Joey’s life was brought to an end by cancer.  No amount of time hearing or even seeing the disease eat away at someone truly prepares you for the loss.  I thought I was prepared, I really did, but it was still hard.  And yet, like a double edged knife, it also brought about the means to interact with my brother I may not have had otherwise.  When he first was in the hospital for an unrelated issue, and which ultimately exposed the cancer he had, our family came together.  I was able to spend time with him I may not otherwise have received.  Each time we talked, we tacitly knew it could be the last time and therefore it was that much more precious.  And we were able to discuss how meaningful we were to each other.  I will always thank God for these moments, as we are not guaranteed them in life.

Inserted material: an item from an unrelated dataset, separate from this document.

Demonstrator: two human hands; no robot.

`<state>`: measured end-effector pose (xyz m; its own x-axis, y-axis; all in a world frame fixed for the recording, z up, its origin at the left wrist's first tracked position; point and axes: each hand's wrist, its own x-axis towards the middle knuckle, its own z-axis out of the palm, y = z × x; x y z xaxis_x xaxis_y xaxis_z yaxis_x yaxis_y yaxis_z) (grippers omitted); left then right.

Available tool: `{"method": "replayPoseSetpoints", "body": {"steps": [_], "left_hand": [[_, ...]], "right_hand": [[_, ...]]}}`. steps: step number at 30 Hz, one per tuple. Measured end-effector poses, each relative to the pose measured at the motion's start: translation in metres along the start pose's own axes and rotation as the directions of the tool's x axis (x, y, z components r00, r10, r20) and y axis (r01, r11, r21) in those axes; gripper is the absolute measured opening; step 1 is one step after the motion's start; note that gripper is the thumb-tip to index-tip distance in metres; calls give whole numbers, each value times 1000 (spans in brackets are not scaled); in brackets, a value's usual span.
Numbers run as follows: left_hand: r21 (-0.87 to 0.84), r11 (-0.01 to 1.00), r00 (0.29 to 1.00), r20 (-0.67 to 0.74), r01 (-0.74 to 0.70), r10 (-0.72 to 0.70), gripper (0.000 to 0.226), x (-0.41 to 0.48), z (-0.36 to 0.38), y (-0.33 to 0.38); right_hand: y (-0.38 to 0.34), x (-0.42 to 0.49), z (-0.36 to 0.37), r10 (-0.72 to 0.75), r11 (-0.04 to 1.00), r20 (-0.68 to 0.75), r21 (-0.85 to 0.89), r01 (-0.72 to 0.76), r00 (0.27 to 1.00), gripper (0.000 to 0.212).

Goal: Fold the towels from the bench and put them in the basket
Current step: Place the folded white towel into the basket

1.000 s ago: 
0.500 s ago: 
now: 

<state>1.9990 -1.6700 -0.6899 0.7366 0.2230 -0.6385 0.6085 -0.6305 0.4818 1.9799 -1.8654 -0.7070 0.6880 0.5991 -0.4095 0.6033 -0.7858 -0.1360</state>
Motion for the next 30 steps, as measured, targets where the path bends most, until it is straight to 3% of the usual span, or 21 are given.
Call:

But enough about his death, I really want to talk about his life.  Joey was not perfect at all, I will be the first to share that.  In fact, he was downright quirky!  None of my friends had a brother with long hippie hair, resembled Einstein, was a devout pacifist, or refused to kill spiders in the house.  He was a vegetarian way before it was cool, didn’t mind putting electrical tape on his eyeglasses if broken, and despite having the intelligence to program complex computer code – preferred to live as though it were the 1940’s.  I was always a little scared to ride in the car with him growing up (before my love for roller coasters) and he would often frustrate the hell out of me when I needed help with math in school because he was so passionate he’d want to go back to its inception and explain all the nuances involved.  I, on the other hand, just wanted to finish my homework.  So I admit he was not perfect.

But I loved him, and he loved me back very well.  And here are some bullet points as to why.

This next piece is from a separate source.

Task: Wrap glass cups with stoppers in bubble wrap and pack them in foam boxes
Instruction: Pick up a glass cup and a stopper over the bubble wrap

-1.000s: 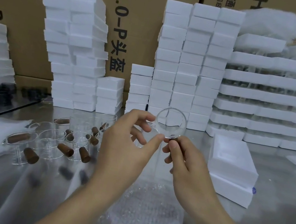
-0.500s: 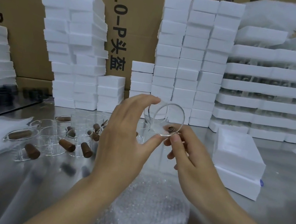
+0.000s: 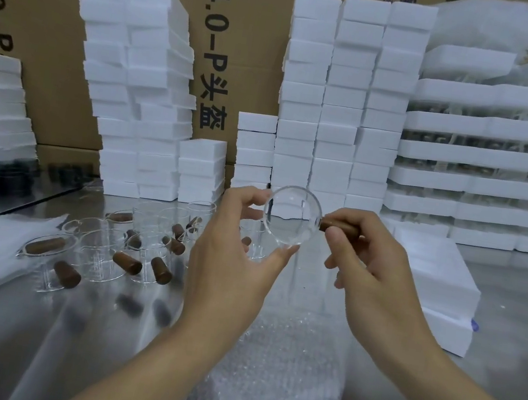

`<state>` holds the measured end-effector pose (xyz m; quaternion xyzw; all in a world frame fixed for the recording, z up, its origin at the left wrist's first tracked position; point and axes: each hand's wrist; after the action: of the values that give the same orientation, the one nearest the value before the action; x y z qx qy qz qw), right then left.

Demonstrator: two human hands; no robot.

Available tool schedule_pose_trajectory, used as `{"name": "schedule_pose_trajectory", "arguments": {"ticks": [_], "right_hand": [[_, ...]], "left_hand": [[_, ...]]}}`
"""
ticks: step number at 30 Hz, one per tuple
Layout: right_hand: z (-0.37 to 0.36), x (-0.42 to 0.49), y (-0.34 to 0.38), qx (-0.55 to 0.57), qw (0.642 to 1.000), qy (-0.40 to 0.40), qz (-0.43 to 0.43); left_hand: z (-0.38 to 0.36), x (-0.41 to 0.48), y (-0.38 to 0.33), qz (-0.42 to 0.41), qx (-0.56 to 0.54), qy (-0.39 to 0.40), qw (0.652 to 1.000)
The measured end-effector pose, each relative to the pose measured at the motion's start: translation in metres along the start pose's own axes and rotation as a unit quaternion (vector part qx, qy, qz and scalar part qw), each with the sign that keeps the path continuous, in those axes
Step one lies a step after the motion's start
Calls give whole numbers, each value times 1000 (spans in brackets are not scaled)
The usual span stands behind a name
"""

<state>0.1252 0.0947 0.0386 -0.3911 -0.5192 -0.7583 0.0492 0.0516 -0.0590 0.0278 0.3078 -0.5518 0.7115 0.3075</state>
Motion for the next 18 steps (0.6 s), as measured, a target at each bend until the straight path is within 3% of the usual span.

  • When I was little I had very long hair.  He was the most gentle when brushing it.
  • While many remember that he was a “perpetual student”, he cared for me and my brother David while my parents worked until I was about 12.  That meant he was in his mid twenties.
  • I am not sure how he did it, but he helped me to LOVE reading.  He would take David and I to the library, used book stores, and other places and we would have so much fun.
  • He never, ever lost his temper with me.  Never.
  • When my mom had her first heart attack when I was 16, Joey went to the hospital with her and my dad.  He came home alone with tons of groceries; ice cream, ding dongs, cookies…..you get the drift.  And then he calmly shared that mom was staying in the hospital but would be okay.  He was always careful to care for our feelings.
  • He exposed me to vast amounts of music; classical, eastern, Led Zeppelin.
  • He made weird food.  Sometimes awful food.  Sometimes fun food like pizza from scratch, even with my own kids.
  • He took me shopping for clothes before my senior year in high school, even though he didn’t take care of me anymore.
  • He paid for my first semester of college books and told me he was there if I needed more, that he didn’t want me to worry about costs related to school.
  • He asked me to sing at his wedding, even though he knew how I sing.
  • He transformed my life………

More memories to come.  I miss Joey, but I know he will always be with me and that these memories are real and will not go away.  Thanks for reading.